A total of ten studies with 365 patients compared a placebo to penfluridol. Penfluridol was superior to placebo in a meta‐analysis of medium‐term lasting studies in the following main efficacy measures: ‘improvement in global state’ (n=159, 4 RCTs, RR 0.69 CI 0.6 to 0.8, NNT 3 CI 2 to 10) and ‘needing additional antipsychotic’ (n=138, 5 RCTs, RR 0.43 CI 0.2 to 0.8, NNT 3 CI 1.8 to 20).
Eleven studies totaling 449 patients randomized penfluridol and oral typical antipsychotics. The results showed that there were not any particular differences between penfluridol and either fluphenazine, chlorpromazine, trifluoperazine, thiothixene or thioridazine in the medium term for the following main outcome measures: ‘improvement on global state’ (N=2 studies), ‘leaving the study early’ (N=6), ‘needing additional antipsychotic’ (N=3), needing antiparkinsonian medication (N=2), and side‐effects.
Finally, six studies of 274 patients compared depot typical antipsychotics to penfluridol. While no differences were established for efficacy and safety measures, penfluridol was shown to be superior for maintaining patients in treatment: ‘leaving the study early’ (n=218, 5RCTs, RR 0.55 CI 0.3 to 0.97, NNT 6 CI 3.4 to 50).
Penfluridol’s effects last for many days after a single oral dose due to its very long elimination half-life with similar effects to pimozide and haloperidol. It is typically prescribed as an oral weekly dose of 10–60 mg as a result of its very long-lasting effect.

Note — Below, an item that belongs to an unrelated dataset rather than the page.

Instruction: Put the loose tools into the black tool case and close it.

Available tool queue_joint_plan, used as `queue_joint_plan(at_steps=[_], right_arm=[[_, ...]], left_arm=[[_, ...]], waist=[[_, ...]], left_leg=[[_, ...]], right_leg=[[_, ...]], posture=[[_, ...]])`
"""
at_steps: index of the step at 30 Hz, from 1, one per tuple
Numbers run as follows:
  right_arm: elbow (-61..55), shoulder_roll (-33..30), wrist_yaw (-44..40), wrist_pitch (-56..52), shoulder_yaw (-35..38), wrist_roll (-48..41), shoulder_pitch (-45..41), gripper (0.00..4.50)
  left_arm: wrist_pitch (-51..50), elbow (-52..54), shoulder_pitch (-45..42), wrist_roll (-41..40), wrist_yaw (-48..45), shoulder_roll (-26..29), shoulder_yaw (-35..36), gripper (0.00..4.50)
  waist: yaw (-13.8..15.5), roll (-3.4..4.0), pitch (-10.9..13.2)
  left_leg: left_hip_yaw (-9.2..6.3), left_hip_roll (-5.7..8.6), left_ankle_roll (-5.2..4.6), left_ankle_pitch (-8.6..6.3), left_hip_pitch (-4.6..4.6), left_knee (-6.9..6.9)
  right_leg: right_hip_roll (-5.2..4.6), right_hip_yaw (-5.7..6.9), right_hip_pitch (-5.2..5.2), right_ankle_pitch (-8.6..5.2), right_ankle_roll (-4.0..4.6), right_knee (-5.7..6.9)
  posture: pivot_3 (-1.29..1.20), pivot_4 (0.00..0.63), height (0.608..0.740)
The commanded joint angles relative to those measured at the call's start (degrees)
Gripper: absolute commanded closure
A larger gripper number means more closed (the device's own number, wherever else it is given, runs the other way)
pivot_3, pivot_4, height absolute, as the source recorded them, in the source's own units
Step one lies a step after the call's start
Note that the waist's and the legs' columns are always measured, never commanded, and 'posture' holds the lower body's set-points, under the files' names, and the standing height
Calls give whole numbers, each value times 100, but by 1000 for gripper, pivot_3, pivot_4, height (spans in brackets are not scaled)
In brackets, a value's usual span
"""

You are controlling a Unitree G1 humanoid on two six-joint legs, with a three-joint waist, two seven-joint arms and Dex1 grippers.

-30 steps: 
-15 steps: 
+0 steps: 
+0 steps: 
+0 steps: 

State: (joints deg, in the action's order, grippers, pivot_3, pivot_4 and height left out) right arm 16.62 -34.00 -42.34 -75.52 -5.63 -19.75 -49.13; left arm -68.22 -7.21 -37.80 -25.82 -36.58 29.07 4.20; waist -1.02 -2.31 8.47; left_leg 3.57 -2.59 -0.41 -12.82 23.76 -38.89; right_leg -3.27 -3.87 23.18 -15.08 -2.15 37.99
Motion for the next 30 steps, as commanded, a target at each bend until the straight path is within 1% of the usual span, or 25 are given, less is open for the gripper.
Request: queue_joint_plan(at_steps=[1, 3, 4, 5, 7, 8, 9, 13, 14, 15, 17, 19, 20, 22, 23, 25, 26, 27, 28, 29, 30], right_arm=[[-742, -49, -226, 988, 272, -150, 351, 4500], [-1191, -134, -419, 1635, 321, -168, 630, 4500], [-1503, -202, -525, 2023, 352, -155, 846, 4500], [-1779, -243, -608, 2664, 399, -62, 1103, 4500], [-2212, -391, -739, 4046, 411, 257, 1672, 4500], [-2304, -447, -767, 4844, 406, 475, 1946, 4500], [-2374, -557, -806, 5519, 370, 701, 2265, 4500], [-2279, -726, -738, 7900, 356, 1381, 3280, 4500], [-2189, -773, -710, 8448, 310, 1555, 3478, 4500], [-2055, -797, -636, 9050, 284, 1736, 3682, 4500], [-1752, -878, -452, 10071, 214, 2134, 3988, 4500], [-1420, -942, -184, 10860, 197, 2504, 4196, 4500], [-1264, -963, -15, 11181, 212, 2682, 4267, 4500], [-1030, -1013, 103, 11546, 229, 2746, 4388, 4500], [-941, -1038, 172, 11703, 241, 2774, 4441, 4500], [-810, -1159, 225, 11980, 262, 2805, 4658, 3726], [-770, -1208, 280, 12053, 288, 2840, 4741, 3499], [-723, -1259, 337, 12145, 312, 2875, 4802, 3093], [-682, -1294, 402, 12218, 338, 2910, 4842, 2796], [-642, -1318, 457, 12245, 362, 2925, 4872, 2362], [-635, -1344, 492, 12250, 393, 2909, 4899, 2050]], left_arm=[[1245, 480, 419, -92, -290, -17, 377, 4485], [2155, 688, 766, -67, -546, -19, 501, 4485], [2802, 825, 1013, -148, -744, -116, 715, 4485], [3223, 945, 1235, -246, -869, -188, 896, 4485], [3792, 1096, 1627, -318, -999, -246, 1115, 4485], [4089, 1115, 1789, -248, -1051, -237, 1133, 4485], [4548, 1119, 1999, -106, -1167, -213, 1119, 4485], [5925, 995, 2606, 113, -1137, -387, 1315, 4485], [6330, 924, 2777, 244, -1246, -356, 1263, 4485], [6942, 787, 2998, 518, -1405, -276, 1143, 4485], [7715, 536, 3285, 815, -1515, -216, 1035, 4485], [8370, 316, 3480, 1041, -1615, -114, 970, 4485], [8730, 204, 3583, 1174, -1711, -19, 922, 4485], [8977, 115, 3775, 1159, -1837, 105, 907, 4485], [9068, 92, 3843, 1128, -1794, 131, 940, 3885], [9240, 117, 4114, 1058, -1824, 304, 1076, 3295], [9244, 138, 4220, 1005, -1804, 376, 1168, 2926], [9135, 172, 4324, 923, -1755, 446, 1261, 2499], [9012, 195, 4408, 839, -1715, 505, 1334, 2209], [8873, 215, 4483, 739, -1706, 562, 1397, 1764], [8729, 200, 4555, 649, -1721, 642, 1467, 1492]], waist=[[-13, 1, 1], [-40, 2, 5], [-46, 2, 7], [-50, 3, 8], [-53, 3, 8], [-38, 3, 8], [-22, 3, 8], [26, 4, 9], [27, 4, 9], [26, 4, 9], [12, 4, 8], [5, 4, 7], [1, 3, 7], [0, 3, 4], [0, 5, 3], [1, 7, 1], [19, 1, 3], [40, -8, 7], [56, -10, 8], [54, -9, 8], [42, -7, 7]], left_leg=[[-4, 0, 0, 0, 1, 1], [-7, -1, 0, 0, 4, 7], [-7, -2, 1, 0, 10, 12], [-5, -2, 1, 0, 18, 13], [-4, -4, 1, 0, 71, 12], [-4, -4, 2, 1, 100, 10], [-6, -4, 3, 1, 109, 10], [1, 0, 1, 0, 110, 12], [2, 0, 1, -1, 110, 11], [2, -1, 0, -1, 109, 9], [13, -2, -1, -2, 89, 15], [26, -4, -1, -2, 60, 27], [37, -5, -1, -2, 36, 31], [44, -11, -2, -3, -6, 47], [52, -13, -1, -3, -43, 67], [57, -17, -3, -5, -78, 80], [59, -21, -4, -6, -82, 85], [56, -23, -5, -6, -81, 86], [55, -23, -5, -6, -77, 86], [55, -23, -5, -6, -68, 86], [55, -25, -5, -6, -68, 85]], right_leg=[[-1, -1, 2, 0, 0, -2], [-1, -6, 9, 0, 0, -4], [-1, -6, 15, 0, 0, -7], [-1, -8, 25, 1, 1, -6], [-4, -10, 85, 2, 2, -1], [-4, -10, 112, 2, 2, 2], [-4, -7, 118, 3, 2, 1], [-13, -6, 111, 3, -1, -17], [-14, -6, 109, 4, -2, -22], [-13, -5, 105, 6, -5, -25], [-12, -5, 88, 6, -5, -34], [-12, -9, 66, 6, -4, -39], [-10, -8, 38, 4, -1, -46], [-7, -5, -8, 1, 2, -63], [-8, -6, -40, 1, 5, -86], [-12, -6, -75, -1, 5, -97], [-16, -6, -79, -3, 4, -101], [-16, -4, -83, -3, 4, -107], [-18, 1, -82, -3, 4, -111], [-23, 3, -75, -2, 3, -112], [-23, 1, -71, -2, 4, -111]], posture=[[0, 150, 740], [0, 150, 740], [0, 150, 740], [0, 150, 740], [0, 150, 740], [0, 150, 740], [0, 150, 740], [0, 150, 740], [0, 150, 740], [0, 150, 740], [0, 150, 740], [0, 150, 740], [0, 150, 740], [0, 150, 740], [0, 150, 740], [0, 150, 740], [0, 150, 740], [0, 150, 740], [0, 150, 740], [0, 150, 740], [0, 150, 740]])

A notable study compared a weekly penfluridol dose with a daily chlorpromazine dose in 56 outpatient schizophrenic patients. The results determined that the doses of both drugs were similar in their clinical effectiveness with no major difference in side effects.
Side effects of penfluridol include sedation, akathisia, dyskinesia, “pseudo”-Parkinsonism, abnormal voluntary movements, constipation, increased prolactin blood level, mouth dryness, muscle stiffness, sleepiness, tremors, orthostatic hypotension (sudden blood pressure lowering after standing), weight gain and urinary retention.